**Task to complete**
Transcribe the data below verbatim from the line with "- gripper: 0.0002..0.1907" to the line with "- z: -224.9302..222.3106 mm". Include both of those lines.

**The data**
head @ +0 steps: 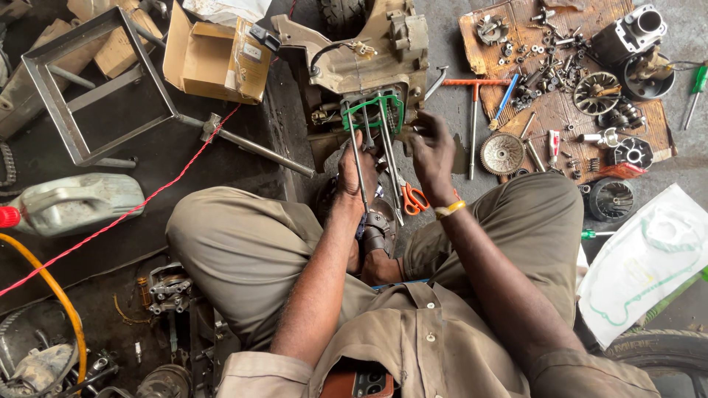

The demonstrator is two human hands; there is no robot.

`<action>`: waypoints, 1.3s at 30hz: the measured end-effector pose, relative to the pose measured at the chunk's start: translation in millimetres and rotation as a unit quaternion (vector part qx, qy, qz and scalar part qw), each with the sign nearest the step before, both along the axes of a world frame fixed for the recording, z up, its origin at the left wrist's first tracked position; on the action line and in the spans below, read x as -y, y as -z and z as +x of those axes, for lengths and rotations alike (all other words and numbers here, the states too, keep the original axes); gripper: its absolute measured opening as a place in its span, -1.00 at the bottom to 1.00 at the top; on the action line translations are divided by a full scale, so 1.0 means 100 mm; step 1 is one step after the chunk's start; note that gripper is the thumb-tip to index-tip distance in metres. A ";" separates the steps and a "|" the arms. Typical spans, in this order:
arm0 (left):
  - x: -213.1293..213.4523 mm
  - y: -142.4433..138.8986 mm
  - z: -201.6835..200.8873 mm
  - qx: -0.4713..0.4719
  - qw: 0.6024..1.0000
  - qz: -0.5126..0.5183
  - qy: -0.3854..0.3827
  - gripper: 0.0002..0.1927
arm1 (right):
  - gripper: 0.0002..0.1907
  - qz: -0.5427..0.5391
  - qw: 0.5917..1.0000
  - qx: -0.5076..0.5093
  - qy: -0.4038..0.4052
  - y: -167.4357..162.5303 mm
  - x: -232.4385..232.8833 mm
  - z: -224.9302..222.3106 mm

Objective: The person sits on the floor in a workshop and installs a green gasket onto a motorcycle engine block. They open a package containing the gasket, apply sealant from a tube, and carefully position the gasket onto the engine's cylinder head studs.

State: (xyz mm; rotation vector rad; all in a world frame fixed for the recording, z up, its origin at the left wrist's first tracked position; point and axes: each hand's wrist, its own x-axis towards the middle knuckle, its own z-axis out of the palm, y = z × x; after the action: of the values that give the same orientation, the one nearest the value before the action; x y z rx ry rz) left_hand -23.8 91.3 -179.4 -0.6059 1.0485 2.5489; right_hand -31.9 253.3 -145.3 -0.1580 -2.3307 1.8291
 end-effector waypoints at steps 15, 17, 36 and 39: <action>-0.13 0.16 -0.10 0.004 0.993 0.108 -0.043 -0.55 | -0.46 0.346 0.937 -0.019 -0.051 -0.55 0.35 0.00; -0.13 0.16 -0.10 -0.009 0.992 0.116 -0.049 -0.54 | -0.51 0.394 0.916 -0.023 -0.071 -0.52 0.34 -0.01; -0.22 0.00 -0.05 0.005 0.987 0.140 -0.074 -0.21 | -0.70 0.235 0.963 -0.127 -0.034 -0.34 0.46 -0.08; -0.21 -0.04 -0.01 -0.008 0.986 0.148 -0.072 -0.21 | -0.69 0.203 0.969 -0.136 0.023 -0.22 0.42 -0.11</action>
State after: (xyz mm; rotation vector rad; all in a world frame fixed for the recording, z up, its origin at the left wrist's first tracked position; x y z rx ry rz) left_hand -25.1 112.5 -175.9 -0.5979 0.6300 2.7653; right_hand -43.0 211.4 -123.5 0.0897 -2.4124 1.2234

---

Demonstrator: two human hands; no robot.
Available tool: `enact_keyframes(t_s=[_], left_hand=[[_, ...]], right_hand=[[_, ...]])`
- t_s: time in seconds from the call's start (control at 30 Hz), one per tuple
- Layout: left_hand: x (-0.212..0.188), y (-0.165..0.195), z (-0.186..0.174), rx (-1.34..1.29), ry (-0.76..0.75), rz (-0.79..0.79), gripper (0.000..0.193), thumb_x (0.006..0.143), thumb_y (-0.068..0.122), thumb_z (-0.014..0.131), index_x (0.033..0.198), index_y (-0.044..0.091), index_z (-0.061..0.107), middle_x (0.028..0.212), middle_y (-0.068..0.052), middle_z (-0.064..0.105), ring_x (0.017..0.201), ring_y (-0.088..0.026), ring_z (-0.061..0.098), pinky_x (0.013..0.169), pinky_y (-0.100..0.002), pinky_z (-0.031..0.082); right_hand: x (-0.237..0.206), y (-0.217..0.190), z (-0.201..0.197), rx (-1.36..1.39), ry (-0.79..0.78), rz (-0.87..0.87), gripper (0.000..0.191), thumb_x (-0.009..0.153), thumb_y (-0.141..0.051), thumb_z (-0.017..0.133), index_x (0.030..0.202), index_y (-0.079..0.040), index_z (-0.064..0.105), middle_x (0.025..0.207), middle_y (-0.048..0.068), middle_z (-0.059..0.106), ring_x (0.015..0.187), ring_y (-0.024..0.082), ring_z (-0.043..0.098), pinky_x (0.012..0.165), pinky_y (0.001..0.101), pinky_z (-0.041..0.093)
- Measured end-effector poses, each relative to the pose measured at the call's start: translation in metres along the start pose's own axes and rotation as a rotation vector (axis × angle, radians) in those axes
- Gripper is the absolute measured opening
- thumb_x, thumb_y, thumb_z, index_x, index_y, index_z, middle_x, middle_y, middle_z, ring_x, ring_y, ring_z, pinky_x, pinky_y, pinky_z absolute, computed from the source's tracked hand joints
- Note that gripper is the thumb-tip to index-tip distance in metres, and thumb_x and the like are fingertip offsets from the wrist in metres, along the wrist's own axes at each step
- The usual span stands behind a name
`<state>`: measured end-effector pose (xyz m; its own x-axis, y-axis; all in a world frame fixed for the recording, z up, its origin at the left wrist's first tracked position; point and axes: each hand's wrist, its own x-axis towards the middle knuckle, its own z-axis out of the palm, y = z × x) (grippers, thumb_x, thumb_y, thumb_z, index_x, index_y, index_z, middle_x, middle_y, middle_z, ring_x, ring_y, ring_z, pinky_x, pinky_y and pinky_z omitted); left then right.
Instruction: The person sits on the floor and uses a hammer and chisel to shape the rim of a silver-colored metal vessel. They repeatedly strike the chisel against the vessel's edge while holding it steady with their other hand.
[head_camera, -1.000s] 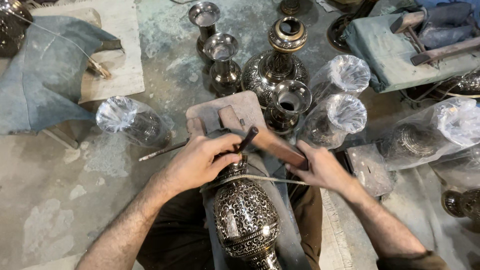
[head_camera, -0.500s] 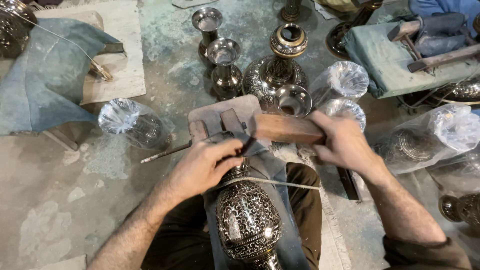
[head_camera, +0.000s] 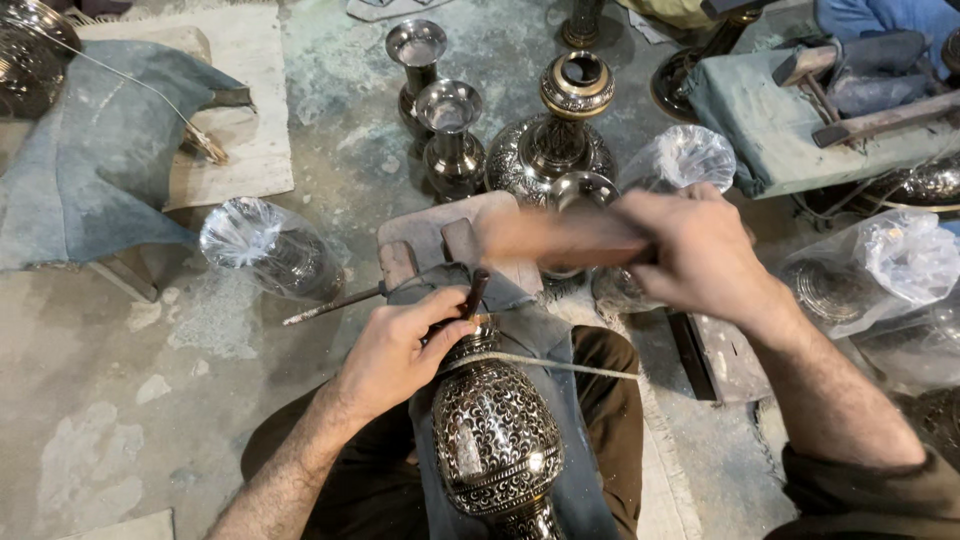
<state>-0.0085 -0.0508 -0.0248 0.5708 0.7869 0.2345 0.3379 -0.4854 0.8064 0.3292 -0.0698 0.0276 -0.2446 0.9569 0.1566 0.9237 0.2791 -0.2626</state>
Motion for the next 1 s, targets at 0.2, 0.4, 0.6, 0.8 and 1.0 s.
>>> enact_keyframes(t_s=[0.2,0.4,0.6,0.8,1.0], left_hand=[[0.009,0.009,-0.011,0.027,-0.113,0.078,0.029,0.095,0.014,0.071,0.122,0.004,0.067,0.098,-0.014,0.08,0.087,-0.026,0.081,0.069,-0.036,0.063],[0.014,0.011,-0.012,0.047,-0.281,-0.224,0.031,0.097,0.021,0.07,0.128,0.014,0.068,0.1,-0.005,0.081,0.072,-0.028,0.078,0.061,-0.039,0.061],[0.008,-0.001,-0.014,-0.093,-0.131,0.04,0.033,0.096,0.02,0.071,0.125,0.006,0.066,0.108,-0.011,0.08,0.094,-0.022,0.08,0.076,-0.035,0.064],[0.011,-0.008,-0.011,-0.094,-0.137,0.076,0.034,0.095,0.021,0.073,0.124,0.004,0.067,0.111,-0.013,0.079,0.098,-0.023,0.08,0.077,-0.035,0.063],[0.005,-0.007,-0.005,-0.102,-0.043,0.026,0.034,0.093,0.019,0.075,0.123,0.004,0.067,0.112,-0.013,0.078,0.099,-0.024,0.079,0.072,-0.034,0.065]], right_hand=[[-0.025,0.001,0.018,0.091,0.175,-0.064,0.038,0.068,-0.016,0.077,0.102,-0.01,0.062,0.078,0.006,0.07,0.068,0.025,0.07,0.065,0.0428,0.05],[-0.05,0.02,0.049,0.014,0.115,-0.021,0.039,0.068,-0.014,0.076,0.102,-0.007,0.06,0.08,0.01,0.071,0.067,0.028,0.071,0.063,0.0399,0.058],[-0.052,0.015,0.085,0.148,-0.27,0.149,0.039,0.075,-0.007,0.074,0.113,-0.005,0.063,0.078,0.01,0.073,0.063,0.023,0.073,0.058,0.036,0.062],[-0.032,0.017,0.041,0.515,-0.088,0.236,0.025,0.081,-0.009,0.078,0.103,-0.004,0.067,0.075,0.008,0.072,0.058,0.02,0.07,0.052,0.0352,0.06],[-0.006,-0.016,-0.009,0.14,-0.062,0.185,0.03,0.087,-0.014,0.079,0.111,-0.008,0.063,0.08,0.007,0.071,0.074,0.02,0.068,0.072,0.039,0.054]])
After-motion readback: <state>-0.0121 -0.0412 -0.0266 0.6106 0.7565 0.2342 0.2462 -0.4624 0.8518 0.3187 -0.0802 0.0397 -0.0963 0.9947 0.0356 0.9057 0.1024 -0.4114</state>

**Expected output**
  - gripper: 0.0002..0.1907
  - qz: -0.5427..0.5391
  - qw: 0.5917..1.0000
  - qx: -0.5076..0.5093
  - qy: -0.4038..0.4052
  - y: -167.4357..162.5303 mm
  - x: -232.4385..232.8833 mm
  - z: -224.9302..222.3106 mm

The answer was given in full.